* EXERCISE DESCRIPTION *
Could you copy out all the lines in the material below where the word "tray" occurs?

* SUPPLIED MATERIAL *
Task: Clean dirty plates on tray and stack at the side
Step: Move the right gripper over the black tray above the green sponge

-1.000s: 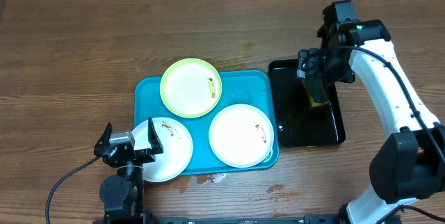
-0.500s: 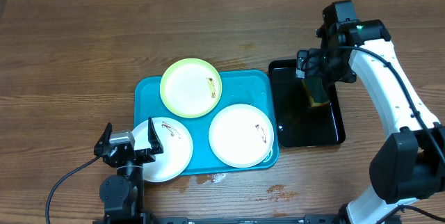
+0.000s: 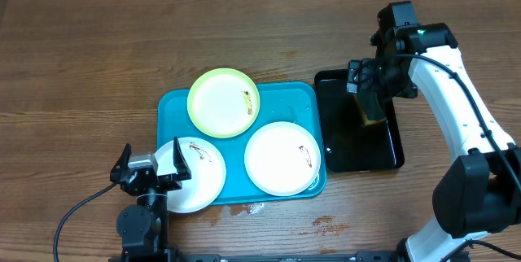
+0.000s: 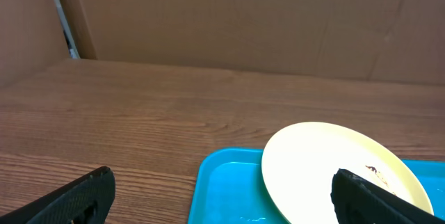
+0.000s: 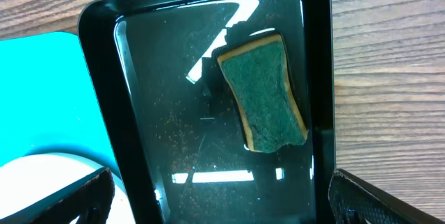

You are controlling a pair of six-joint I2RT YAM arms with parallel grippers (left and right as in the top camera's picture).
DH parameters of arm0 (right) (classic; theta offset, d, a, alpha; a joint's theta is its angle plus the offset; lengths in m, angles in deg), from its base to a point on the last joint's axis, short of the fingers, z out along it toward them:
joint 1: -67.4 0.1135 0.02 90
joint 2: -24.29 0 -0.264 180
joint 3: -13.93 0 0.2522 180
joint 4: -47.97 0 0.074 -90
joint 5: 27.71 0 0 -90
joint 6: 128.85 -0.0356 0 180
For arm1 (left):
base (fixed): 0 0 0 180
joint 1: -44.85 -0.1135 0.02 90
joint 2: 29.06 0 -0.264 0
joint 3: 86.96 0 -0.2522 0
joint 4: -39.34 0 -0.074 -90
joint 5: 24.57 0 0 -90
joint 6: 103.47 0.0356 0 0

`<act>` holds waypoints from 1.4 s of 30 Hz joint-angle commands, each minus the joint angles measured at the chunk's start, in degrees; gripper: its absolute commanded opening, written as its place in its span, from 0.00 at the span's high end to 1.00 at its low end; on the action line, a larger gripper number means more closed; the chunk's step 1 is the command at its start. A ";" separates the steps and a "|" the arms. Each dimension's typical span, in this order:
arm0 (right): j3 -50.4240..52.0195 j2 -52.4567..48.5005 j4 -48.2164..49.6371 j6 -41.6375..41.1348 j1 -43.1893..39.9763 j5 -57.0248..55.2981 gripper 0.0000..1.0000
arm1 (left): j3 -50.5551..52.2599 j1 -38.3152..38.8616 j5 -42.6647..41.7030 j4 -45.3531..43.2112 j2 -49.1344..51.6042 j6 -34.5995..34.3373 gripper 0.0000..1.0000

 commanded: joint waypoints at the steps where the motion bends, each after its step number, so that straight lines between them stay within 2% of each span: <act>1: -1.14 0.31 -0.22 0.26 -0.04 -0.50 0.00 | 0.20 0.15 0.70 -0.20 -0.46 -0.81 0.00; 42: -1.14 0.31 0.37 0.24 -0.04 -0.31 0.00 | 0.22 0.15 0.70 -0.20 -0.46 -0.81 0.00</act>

* REPLY *
Task: Clean dirty plates on tray and stack at the side
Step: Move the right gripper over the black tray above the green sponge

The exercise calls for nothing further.